A lanciare l’allarme è stato il segretario generale dello Spi-Cgil che sul Fatto Quotidiano ha appunto denunciato l’arrivo in Commissione Lavoro alla Camera dei Deputati del disegno di legge delega dove viene prevista, tra le misure di di riordino delle prestazioni assistenziali, la modifica della normativa sulla pensione di reversibilità.
I requisiti per la pensione ai superstiti. Attualmente, come detto, la pensione ai superstiti, che prende il nome di pensione di reversibilità in caso di morte del lavoratore padre e marito o della lavoratrice madre e moglie, spetta in presenza di requisiti contributivi. Il lavoratore o la lavoratrice, al momento della morte, deve aver avuto, in alternativa, o 15 anni di contributi versati oppure 5 anni di contributi versati di cui almeno 3 anni nel quinquennio precedente la data del decesso.

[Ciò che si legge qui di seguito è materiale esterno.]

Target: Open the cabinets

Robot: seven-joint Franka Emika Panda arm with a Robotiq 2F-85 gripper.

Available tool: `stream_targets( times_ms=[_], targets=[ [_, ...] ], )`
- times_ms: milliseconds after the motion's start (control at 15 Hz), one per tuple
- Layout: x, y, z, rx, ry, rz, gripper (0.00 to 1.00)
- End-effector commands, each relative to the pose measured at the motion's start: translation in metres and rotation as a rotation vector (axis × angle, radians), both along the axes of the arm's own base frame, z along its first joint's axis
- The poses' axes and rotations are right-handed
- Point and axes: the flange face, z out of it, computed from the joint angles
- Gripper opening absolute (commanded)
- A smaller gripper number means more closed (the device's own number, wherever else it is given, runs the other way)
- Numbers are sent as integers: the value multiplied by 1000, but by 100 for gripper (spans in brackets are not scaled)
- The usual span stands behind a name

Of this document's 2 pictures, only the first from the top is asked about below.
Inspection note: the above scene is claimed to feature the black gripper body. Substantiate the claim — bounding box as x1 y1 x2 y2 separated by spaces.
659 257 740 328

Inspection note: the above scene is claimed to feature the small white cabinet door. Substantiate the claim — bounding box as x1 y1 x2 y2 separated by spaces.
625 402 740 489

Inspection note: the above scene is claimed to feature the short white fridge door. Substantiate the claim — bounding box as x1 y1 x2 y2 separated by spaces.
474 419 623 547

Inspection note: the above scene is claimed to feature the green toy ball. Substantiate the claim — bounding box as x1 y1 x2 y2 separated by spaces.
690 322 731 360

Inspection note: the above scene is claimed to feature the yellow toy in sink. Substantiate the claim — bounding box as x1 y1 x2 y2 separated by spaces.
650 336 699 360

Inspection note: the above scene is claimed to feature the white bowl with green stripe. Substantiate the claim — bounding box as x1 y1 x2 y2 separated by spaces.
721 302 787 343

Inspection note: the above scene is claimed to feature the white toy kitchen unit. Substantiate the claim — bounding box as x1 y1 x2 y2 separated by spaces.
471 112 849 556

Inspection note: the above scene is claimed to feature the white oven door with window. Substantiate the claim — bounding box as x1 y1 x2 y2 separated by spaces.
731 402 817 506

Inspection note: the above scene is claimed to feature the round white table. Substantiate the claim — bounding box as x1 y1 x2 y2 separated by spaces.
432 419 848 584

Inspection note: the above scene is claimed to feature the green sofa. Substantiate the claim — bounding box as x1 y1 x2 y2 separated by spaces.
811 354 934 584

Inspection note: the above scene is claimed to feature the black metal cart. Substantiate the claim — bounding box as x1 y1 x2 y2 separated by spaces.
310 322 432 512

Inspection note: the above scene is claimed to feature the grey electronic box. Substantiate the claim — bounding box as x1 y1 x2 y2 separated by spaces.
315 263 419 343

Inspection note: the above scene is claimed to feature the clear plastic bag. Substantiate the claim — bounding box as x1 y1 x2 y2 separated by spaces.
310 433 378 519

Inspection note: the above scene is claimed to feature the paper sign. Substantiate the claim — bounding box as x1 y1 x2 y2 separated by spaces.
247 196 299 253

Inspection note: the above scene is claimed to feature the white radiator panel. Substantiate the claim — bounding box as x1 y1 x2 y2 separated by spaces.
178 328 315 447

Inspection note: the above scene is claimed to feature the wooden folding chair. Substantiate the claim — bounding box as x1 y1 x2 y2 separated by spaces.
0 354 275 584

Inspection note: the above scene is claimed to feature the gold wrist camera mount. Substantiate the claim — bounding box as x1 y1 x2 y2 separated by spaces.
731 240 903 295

Per il diritto alla pensione di reversibilità attualmente quindi contano i contributi versati. Infatti si parla di prestazione di tipo previdenziale, che non è influenzata, se non marginalmente dal reddito familiare.
Il reddito della vedova o del vedovo e/o dei familiari superstiti titolari della pensione di reversibilità, infatti, secondo la normativa attuale, possono determinare solo una riduzione dell’importo spettante, che è calcolato sulla base dei contributi versati durante la carriera lavorativa dal familiare defunto.
E di quanto è questa riduzione? è del 25%, se il reddito dei superstiti è superiore a 3 volte il trattamento minimo (ossia superiore a circa 19.500 euro). Quindi una cifra comunque importante. Poi sono previste riduzioni del 40% se il reddito familiare supera i 26 mila euro e del 50% se il reddito familiare supera i 32 mila euro.
Nel disegno di legge invece ci sarebbe una trasformazione della prestazione da previdenziale ad assistenziale con l’introduzione di indicatori ISEE molto più bassi dei 19.500 euro, una novità normativa che ridurrebbe notevolmente la platea dei beneficiari dell’assegno di reversibilità, che sottolineiamo è una prestazione erogata dall’Inps ad una famiglia che è stata colpita da un evento di morte di un familiare. Un familiare lavoratore, nella maggior parte dei casi anche principale fonte di reddito della famiglia stessa.
Se gli obiettivi del Governo e dell'Inps sono quelli di riequilibrare le casse previdenziali, la strada da perseguire non è certamente quella di colpire i diritti acquisiti (si sottolinea ancora che la pensione di reversibilità è riconosciuta in favore dei superstiti di un lavoratore che ha comunque versato per anni i contributi all'Inps), i diritti fondamentali, i diritti costituzionalmente garantiti.
Il diritto non può essere subordinato alle esigenze di cassa, caro Governo.